SEATED ONLY ROWS from the intimate stage in an historic Faribault theater, I felt part of the set, part of the scene, part of the story that unfolded before me in “Sweet Land, the musical.”
What a gift to see this St. Paul-based History Theatre performance right here in my community, in the late 1800s Newhall Auditorium on the campus of Shattuck-St. Mary’s School. I appreciate that History Theatre, through a grant from the Minnesota State Arts Board, is touring this show in Greater Minnesota. Even though I live only an hour from the Twin Cities metro, I don’t attend theater there due to cost and, well, the hassle of driving and parking. Tickets for the Faribault performance were only $20.
I walked into Newhall Auditorium with high expectations. Ali Selim’s independent film “Sweet Land,” upon which the musical is based (and rooted in Minnesota writer Will Weaver’s short story, “A Gravestone Made of Wheat”), rates as one of my all-time favorite movies. Filmed in my native southwestern Minnesota prairie, the setting of wide skies and land, naturally draws me in.
But it is the challenges faced by German immigrant Inge Altenberg, come to America in 1920 to marry Norwegian farmer Olaf Torvik, that make this story memorable and especially relevant today. As I listened to character Pastor Sorenson warn, “She (Inge) is not one of us,” I reflected on how we welcome, or don’t welcome, immigrants to Minnesota.
I was especially pleased that the History Theatre performance did not deviate from the film storyline, following it right down to the cup of coffee brewed by Inge and which the pastor declared too strong for his liking. Details like these are important because they connect with the audience in a relatable way.

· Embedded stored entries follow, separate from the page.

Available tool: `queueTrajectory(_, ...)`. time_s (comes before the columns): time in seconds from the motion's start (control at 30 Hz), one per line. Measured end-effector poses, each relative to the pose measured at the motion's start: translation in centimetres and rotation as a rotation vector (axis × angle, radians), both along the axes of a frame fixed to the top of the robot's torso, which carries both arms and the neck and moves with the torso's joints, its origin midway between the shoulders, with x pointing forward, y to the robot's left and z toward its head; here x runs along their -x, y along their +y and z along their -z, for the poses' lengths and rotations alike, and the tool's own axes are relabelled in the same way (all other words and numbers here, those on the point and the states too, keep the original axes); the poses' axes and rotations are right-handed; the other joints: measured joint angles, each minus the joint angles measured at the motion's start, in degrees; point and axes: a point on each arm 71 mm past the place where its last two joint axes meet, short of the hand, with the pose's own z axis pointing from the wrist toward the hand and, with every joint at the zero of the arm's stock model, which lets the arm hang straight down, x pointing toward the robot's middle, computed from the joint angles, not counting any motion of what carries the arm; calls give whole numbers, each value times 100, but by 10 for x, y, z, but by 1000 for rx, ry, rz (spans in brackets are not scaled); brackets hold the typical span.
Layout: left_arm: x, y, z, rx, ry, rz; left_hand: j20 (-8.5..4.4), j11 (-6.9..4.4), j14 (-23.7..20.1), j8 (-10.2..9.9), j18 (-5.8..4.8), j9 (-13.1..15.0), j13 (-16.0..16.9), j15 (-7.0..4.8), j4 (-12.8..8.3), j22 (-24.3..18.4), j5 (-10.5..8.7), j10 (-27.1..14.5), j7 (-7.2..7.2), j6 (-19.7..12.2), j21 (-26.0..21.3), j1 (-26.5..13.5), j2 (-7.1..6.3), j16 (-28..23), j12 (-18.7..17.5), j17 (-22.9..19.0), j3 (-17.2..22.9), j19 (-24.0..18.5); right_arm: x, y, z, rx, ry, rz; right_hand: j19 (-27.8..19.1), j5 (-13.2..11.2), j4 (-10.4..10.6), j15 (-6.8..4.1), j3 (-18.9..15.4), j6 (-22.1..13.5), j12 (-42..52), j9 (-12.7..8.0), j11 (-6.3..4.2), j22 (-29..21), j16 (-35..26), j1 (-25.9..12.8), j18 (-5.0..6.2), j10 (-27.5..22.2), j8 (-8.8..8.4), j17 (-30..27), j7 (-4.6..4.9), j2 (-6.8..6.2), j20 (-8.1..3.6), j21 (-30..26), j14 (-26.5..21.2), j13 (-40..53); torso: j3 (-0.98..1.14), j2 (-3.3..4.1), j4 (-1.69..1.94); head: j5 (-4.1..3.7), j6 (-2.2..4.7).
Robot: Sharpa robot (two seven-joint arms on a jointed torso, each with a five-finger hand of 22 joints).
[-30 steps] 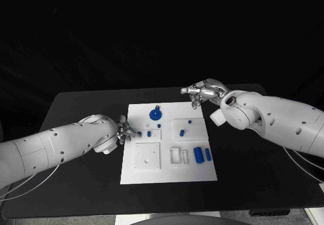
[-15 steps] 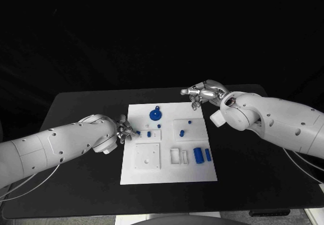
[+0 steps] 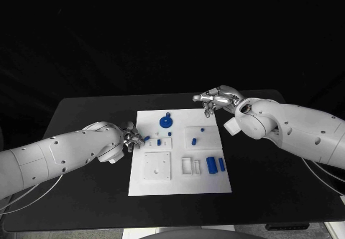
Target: Assemble the parts on the task board
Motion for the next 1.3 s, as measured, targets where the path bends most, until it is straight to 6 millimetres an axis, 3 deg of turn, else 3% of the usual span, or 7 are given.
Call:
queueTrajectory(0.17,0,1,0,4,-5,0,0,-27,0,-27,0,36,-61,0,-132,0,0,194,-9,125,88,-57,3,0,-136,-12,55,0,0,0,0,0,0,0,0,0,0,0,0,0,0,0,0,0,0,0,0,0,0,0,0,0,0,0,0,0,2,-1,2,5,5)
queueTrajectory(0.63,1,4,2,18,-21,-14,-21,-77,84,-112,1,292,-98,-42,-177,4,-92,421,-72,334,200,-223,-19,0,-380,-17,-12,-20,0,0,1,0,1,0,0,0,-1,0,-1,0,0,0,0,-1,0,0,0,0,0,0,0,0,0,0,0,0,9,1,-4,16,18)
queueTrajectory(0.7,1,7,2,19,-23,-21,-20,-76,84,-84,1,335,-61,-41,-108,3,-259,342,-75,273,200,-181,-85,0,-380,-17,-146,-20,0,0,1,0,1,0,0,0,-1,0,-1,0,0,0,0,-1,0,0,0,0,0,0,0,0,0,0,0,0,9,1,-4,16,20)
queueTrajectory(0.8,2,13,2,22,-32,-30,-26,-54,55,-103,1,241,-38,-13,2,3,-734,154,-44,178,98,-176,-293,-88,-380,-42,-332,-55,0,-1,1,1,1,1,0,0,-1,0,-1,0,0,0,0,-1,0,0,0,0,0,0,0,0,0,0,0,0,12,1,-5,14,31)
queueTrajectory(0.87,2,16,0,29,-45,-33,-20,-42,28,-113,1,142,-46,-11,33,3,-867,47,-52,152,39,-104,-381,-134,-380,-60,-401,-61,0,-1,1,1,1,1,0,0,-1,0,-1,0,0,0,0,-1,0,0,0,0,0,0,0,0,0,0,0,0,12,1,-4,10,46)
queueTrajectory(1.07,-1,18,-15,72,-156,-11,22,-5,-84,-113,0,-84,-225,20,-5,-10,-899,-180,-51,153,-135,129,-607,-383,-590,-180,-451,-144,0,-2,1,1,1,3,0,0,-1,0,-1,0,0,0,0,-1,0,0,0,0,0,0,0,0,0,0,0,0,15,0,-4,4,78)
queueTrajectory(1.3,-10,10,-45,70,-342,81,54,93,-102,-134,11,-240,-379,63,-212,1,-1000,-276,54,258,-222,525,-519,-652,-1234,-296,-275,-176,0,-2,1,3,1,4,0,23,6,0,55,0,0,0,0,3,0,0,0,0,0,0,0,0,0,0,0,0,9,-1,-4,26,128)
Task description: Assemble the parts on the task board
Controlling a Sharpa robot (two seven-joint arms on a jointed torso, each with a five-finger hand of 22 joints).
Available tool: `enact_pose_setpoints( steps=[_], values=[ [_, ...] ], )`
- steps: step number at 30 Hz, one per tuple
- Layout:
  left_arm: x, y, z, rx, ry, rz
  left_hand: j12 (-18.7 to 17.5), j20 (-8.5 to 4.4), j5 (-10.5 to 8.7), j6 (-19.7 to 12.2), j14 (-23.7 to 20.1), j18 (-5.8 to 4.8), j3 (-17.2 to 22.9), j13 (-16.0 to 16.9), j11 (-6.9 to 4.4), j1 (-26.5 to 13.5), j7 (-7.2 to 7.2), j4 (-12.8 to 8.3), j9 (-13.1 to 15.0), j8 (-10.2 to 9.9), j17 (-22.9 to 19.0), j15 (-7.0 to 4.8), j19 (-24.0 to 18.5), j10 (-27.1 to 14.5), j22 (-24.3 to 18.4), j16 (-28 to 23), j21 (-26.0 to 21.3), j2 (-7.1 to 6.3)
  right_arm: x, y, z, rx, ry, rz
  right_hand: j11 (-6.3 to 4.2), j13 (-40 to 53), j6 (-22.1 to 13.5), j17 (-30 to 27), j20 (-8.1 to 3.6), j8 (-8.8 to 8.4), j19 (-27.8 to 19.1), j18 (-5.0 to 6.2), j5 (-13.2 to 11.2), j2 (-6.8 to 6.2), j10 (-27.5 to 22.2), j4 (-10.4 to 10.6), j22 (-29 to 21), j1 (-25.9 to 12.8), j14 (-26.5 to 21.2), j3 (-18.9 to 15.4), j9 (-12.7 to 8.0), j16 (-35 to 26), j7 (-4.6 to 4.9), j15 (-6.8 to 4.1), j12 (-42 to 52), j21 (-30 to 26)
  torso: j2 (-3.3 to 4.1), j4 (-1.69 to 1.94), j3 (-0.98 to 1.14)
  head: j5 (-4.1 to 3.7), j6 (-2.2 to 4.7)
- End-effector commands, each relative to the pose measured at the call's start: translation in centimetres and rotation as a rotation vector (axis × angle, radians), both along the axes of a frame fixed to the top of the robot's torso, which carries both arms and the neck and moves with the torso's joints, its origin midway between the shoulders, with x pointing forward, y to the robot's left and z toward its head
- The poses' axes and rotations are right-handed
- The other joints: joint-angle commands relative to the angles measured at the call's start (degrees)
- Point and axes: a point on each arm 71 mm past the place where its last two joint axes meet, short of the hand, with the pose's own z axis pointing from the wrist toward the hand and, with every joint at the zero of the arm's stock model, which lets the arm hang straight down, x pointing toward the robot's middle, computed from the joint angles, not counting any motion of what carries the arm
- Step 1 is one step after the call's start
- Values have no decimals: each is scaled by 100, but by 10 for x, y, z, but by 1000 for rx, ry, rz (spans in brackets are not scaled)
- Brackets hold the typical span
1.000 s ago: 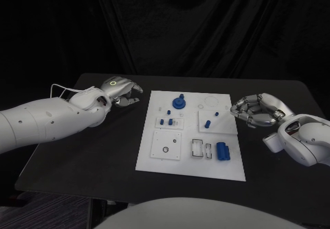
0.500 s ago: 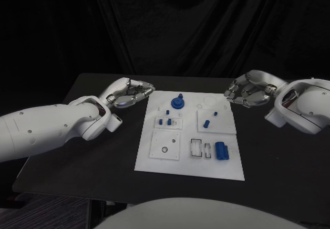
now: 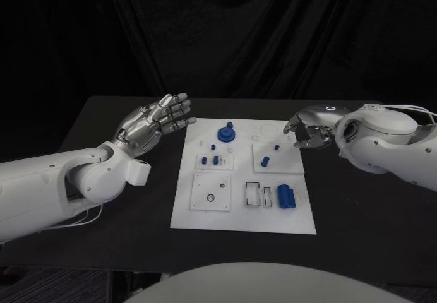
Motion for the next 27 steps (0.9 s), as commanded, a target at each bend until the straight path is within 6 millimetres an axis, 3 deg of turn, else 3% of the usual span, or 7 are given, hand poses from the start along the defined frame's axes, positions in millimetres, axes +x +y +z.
enact_pose_setpoints(
  steps=[1, 6, 10, 13, 22, 26, 27],
  values=[
    [-5, 4, 8, -169, -46, 12, 40, 16, 78, 7, -25, -5, -47, -3, 23, 68, -13, -10, -6, -18, -4, 21, -42, -30, 6, 6, 28, 25, -1, -2, -2, -76, -108, 7, 34, -46, 33, 8, 12, -36, 52, 60, 20, 13, 64, 5, 152, -64, 43, -50, -40, 28, 33, 6, -18, 24, 79, 111, -105, -100, -1],
    [-7, 4, 9, -177, -41, 4, 199, 160, 422, 68, 73, 1, -119, 9, 87, 330, 20, -73, -2, -3, 19, 158, -22, -3, 85, 182, 112, 74, -3, -1, -7, -35, -114, 26, 57, -93, 139, 40, 27, -45, 126, 46, 59, 40, 194, 3, 170, -56, 92, -55, -76, 79, 93, 22, 7, 85, 130, 155, -133, -167, -1],
    [-8, 3, 9, -182, -37, -5, 254, 199, 473, 104, 102, 5, -140, 14, 128, 389, 24, -82, 3, 3, 23, 189, 3, 17, 119, 229, 146, 88, -4, 1, -10, -9, -123, 45, 65, -148, 245, 53, 41, -59, 196, 36, 135, 69, 392, -28, 192, -33, 126, -33, -114, 115, 131, 42, 38, 132, 187, 201, -183, -267, -1],
    [-8, 4, 9, -180, -36, -3, 297, 206, 501, 143, 90, 18, -151, 19, 168, 421, 43, -85, 8, 11, 19, 179, -6, 45, 124, 222, 156, 98, -4, 4, -12, 15, -129, 53, 51, -201, 425, 108, 49, -27, 291, 14, 186, 103, 584, -22, 236, -59, 197, -1, -120, 191, 190, 50, 52, 264, 210, 205, -194, -305, -1],
    [-7, 6, 8, -177, -43, 8, 397, 77, 557, 231, 21, 23, -211, 23, 147, 504, 120, -89, 17, 29, 10, 71, -210, 68, 59, 183, 115, 99, -3, 6, -21, 79, -95, 47, 63, -311, 626, 86, 113, -52, 334, 0, 271, 152, 874, -37, 258, -71, 209, 110, -143, 208, 388, 148, 37, 223, 230, 206, -205, -319, -1],
    [-8, 7, 8, -176, -51, 4, 419, -22, 560, 240, -109, -37, -284, 13, 86, 549, 145, -87, 16, 28, -11, 19, -586, 8, -113, 52, 0, 77, -4, 7, -26, 96, -77, 48, 70, -364, 733, 117, 131, -49, 365, -2, 330, 163, 1034, -54, 284, -57, 233, 186, -146, 253, 500, 156, 25, 271, 232, 182, -191, -302, -1],
    [-8, 7, 9, -178, -54, -1, 384, -101, 505, 239, -222, -58, -357, 1, 20, 532, 148, -65, 15, 27, -31, -42, -990, -82, -378, -94, -123, 50, -4, 7, -27, 99, -72, 48, 64, -386, 754, 116, 132, -55, 372, -1, 340, 159, 1093, -54, 290, -62, 236, 207, -149, 260, 522, 154, 14, 275, 231, 180, -191, -296, -1]
  ],
)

Performers also connected via music. A musician even stroked a cello (or maybe it was a bass; I’m uncertain) to mimic the moo of a cow during a barn scene. Music from a violin, piano and, surprise, an accordion, and more followed the storyline plot from fast-paced and dramatic to soulful and reflective.
I felt the intensity of emotions in Inge as she struggled to learn English, in Pastor Sorenson as his voice boomed suspicion from the pulpit, in Olaf as he battled to hold his feelings in check.
My nearness enhanced my experience, especially during a softball game when actors moved off the stage, so close their gloved hands nearly touched audience members. As the musical progressed, I saw sweat sliding down performers’ faces.
During an apple pie making scene, I almost expected the scent of cinnamon to waft through the theater. While it didn’t, I caught the nuances of the interaction between Inge and her neighbor. When Inge called the pie strudel, Brownie corrected her. “No, apple pie.”
That’s the thing about this story, this film, this musical—seemingly subtle exchanges prompt the audience to think, to ponder whether the coffee someone brews really is too strong or whether it is our reactions that run too strong.
FYI: “Sweet Land, the musical” is showing at the Sheldon Theatre in Red Wing at 7:30 p.m. on Saturday, October 14, and at Memorial Auditorium Performing Arts Center in Worthington at 7 p.m. on Sunday, October 15, closing out the tour to communities in Greater Minnesota.
The lead actress role of Inge is played by Faribault native Ann Michels, who gave an outstanding performance to an appreciative hometown audience. The musical is part of the Fesler-Lampert Performing Arts Series offered at Shattuck-St. Mary’s School. This marks my first time attending a show here and you bet I’ll be back. The Vienna Boys Choir comes to the historic Faribault theater at 7:30 p.m. on November 16.
Special thanks to my husband, Randy, for gifting me with tickets to “Sweet Land” for my birthday.